TASK STATEMENT. List all the lines in these records that hold "about".

---

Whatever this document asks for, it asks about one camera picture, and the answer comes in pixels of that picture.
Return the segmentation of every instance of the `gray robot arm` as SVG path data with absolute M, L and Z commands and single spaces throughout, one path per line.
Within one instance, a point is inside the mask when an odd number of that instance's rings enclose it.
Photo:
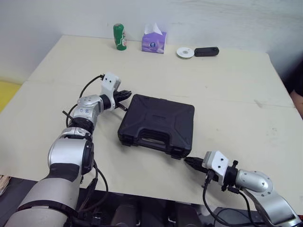
M 131 95 L 129 91 L 117 91 L 120 82 L 116 75 L 106 73 L 102 95 L 78 100 L 69 126 L 49 150 L 48 176 L 34 185 L 5 227 L 63 226 L 68 217 L 78 215 L 75 209 L 81 179 L 93 166 L 92 134 L 97 116 L 104 110 L 114 110 Z
M 204 159 L 187 158 L 186 162 L 201 172 L 213 170 L 216 174 L 214 180 L 218 181 L 223 191 L 243 190 L 253 200 L 268 226 L 294 227 L 301 223 L 295 211 L 276 192 L 272 181 L 264 173 L 238 170 L 235 168 L 237 161 L 234 161 L 233 166 L 228 166 L 228 158 L 220 151 L 207 152 Z

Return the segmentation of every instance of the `black remote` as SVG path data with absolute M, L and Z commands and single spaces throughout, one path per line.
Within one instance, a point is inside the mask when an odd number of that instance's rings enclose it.
M 195 56 L 196 57 L 209 57 L 216 56 L 219 53 L 218 47 L 204 47 L 204 48 L 196 48 Z

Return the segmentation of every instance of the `white wall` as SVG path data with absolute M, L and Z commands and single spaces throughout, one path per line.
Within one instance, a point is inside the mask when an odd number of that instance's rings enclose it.
M 302 0 L 0 0 L 0 77 L 23 82 L 61 34 L 140 40 L 157 22 L 169 44 L 267 52 L 284 78 L 303 54 Z

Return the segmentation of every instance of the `white tissue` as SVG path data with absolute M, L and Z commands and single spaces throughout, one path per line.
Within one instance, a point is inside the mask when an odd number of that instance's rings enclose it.
M 152 24 L 145 25 L 144 34 L 149 34 L 153 32 L 163 35 L 156 23 L 154 23 L 153 25 Z

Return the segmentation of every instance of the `table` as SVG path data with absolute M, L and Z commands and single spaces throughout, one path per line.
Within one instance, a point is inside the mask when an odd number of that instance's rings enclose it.
M 221 49 L 216 57 L 189 60 L 126 51 L 111 39 L 62 36 L 0 114 L 0 174 L 40 180 L 48 174 L 47 153 L 65 127 L 62 110 L 73 106 L 84 85 L 111 71 L 120 89 L 195 106 L 189 156 L 220 150 L 238 168 L 266 173 L 297 213 L 303 213 L 303 123 L 266 53 Z M 84 93 L 100 93 L 94 82 Z M 95 159 L 109 190 L 126 194 L 202 202 L 205 175 L 164 152 L 121 145 L 122 110 L 104 112 L 94 131 Z M 85 175 L 82 187 L 94 173 Z M 102 182 L 97 189 L 104 190 Z M 206 198 L 214 206 L 245 209 L 242 198 L 212 183 Z

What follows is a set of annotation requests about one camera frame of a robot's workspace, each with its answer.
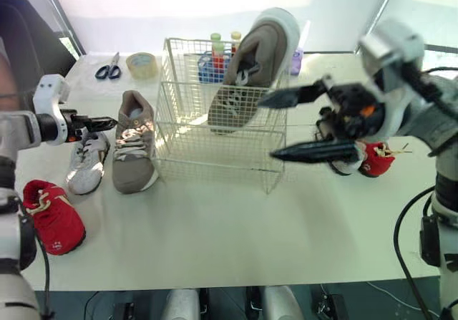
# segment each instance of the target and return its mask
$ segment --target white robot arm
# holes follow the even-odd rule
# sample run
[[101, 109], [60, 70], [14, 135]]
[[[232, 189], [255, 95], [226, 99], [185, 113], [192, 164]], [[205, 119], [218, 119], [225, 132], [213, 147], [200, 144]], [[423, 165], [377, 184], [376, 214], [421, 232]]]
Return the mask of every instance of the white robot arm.
[[[443, 316], [450, 320], [453, 314], [458, 319], [458, 306], [454, 306], [458, 303], [458, 82], [420, 72], [423, 41], [403, 24], [386, 21], [360, 43], [367, 84], [337, 85], [325, 76], [312, 85], [278, 90], [260, 100], [260, 107], [280, 109], [326, 94], [333, 105], [320, 111], [317, 126], [322, 140], [298, 143], [271, 155], [302, 163], [351, 164], [359, 159], [358, 139], [378, 142], [411, 135], [426, 143], [429, 156], [436, 157], [437, 178], [433, 215], [422, 218], [422, 258], [441, 272]], [[395, 249], [425, 318], [430, 319]]]
[[[88, 118], [75, 110], [61, 110], [59, 104], [67, 101], [68, 94], [62, 76], [45, 75], [34, 95], [36, 114], [0, 112], [0, 319], [40, 319], [34, 292], [20, 272], [35, 259], [36, 233], [14, 190], [18, 151], [42, 142], [60, 145], [78, 141], [83, 127], [103, 131], [117, 124], [110, 117]], [[43, 319], [50, 319], [48, 306], [45, 308]]]

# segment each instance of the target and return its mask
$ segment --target table
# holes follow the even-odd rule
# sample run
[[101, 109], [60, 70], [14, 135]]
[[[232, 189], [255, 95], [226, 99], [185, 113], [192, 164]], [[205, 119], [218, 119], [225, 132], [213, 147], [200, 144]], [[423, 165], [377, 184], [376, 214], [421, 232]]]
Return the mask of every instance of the table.
[[[121, 57], [118, 81], [98, 81], [97, 68], [110, 56], [87, 55], [70, 71], [68, 107], [91, 116], [117, 118], [121, 94], [139, 90], [154, 106], [157, 78], [136, 82]], [[337, 82], [363, 80], [358, 59], [348, 54], [311, 55], [292, 83], [312, 82], [330, 72]], [[325, 97], [288, 113], [288, 142], [310, 138]], [[108, 133], [113, 142], [114, 130]], [[111, 154], [99, 188], [69, 199], [87, 229], [84, 243], [65, 256], [50, 256], [51, 290], [171, 289], [332, 283], [403, 278], [392, 246], [403, 206], [434, 184], [434, 159], [412, 137], [413, 154], [400, 155], [377, 179], [341, 177], [327, 165], [289, 163], [270, 195], [261, 188], [227, 183], [156, 183], [134, 195], [112, 184]], [[43, 144], [19, 154], [16, 189], [31, 179], [64, 186], [72, 145]], [[405, 218], [401, 250], [414, 277], [437, 275], [419, 256], [421, 206]], [[38, 253], [24, 275], [34, 289], [44, 285]]]

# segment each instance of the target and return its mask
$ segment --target white wire basket
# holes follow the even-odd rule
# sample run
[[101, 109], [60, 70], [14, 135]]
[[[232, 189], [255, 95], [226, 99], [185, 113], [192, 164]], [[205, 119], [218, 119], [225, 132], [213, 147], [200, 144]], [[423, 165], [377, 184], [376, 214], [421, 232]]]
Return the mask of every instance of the white wire basket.
[[269, 152], [286, 143], [286, 111], [257, 109], [256, 103], [288, 79], [282, 73], [270, 89], [223, 87], [231, 45], [223, 43], [225, 55], [214, 63], [211, 41], [165, 40], [153, 161], [165, 180], [256, 183], [269, 193], [284, 172]]

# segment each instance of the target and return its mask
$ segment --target red shoe
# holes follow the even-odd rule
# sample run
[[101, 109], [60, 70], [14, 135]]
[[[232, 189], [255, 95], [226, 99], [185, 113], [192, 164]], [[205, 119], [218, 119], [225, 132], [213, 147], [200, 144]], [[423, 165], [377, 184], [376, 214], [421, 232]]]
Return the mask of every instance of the red shoe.
[[64, 189], [43, 180], [28, 182], [24, 188], [24, 206], [46, 252], [62, 255], [74, 250], [86, 237], [86, 230]]
[[359, 168], [359, 172], [366, 177], [375, 178], [383, 175], [394, 161], [391, 151], [382, 142], [366, 143], [366, 155], [365, 161]]

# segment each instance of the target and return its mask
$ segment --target gray sneaker
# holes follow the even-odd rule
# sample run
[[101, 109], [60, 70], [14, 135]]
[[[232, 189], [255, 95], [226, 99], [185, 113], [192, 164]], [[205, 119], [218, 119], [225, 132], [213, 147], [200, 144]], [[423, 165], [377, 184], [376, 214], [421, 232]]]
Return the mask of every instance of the gray sneaker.
[[[223, 84], [240, 89], [221, 87], [218, 90], [208, 111], [208, 124], [246, 125], [255, 115], [265, 90], [243, 87], [270, 87], [291, 63], [299, 36], [299, 25], [292, 14], [280, 8], [263, 11], [240, 43], [224, 76]], [[233, 131], [212, 128], [217, 134]]]
[[137, 193], [157, 179], [153, 111], [137, 91], [122, 95], [113, 153], [113, 184], [121, 193]]

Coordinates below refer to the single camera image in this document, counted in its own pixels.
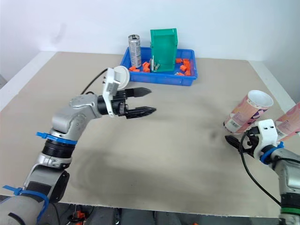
blue cable tie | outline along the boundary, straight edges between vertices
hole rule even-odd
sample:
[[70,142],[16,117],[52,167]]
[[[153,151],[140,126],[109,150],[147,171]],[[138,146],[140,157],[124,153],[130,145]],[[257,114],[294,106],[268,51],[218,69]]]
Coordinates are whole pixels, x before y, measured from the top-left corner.
[[285,147],[285,146],[284,146],[284,143],[283,143],[283,142],[280,142],[279,145],[277,145],[277,147],[274,147],[274,148],[272,148],[272,149],[266,151],[266,152],[261,156],[260,161],[261,161],[262,163],[264,163],[264,164],[267,165],[267,163],[265,163],[266,158],[267,158],[269,155],[271,155],[271,154],[273,153],[273,151],[275,151],[276,149],[282,149],[282,148],[284,148],[284,147]]
[[60,143],[64,143],[64,144],[77,144],[77,141],[72,141],[72,140],[68,140],[68,139],[64,139],[64,138],[60,138],[60,137],[55,137],[53,135],[47,134],[47,133],[41,133],[41,132],[37,132],[36,136],[39,136],[43,139],[50,139],[56,142],[60,142]]
[[49,199],[46,195],[44,195],[40,192],[37,192],[37,191],[23,190],[21,187],[16,188],[16,187],[11,187],[9,185],[4,185],[3,188],[5,188],[7,190],[10,190],[10,191],[13,191],[14,195],[29,194],[29,195],[38,196],[41,199],[43,199],[44,200],[44,205],[43,205],[43,208],[42,208],[42,210],[40,211],[40,213],[37,217],[37,221],[40,221],[43,213],[46,211],[46,209],[48,208],[48,205],[49,205]]

orange block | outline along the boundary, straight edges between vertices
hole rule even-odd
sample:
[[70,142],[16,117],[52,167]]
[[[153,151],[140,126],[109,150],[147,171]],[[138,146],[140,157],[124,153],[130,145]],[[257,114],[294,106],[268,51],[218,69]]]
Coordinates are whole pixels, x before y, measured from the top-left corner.
[[129,71],[133,71],[135,69],[136,69],[136,67],[131,67],[131,68],[129,68]]
[[181,66],[180,66],[180,69],[181,69],[182,71],[186,71],[186,70],[187,70],[187,67],[186,67],[185,65],[181,65]]
[[183,59],[183,64],[187,67],[187,68],[190,68],[191,67],[191,64],[189,62],[188,59]]
[[142,67],[147,67],[147,68],[150,68],[150,63],[148,63],[148,62],[145,62],[145,64],[144,64],[144,63],[142,64]]
[[181,63],[182,62],[182,59],[181,58],[177,58],[176,59],[176,63]]
[[186,76],[191,76],[191,71],[190,71],[190,70],[187,70],[184,74],[185,74]]
[[150,73],[150,69],[148,67],[143,67],[142,71],[146,73]]

beige table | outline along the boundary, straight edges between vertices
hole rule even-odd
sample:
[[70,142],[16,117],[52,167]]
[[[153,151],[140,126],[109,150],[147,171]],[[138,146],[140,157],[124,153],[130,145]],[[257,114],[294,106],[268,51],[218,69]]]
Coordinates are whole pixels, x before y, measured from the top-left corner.
[[[0,185],[22,183],[45,140],[52,115],[78,95],[121,55],[57,53],[1,112]],[[270,94],[247,61],[198,59],[199,78],[191,87],[131,82],[152,93],[128,99],[130,108],[156,107],[152,115],[93,120],[68,168],[62,199],[144,210],[214,215],[277,217],[279,207],[247,176],[237,150],[225,139],[222,123],[249,90]],[[101,79],[90,90],[101,94]],[[275,101],[262,119],[283,112]],[[286,147],[300,153],[299,137]],[[247,157],[257,180],[277,199],[278,178],[267,166]],[[0,189],[0,194],[11,193]]]

paper cup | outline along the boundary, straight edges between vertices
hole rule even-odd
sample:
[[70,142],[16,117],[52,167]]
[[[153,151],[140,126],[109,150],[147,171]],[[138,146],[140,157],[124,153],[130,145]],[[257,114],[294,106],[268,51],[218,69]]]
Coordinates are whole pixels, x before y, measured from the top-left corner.
[[252,123],[267,111],[274,101],[270,95],[251,90],[224,121],[224,127],[234,134],[243,133]]
[[300,102],[275,121],[278,140],[285,141],[300,132]]

white wall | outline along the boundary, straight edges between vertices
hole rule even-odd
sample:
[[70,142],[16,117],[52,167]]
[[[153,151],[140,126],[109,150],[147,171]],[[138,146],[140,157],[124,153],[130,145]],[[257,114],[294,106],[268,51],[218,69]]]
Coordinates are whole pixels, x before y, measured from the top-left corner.
[[177,28],[197,57],[263,60],[294,100],[299,0],[3,0],[1,72],[10,79],[39,50],[123,54],[128,35]]

---

TASK ANSWER.
Whatever this document asks for, it asks about one camera picture, and the answer comes in pixels of that picture.
What follows is a set of annotation requests about one camera frame of a robot's workspace, each with its answer.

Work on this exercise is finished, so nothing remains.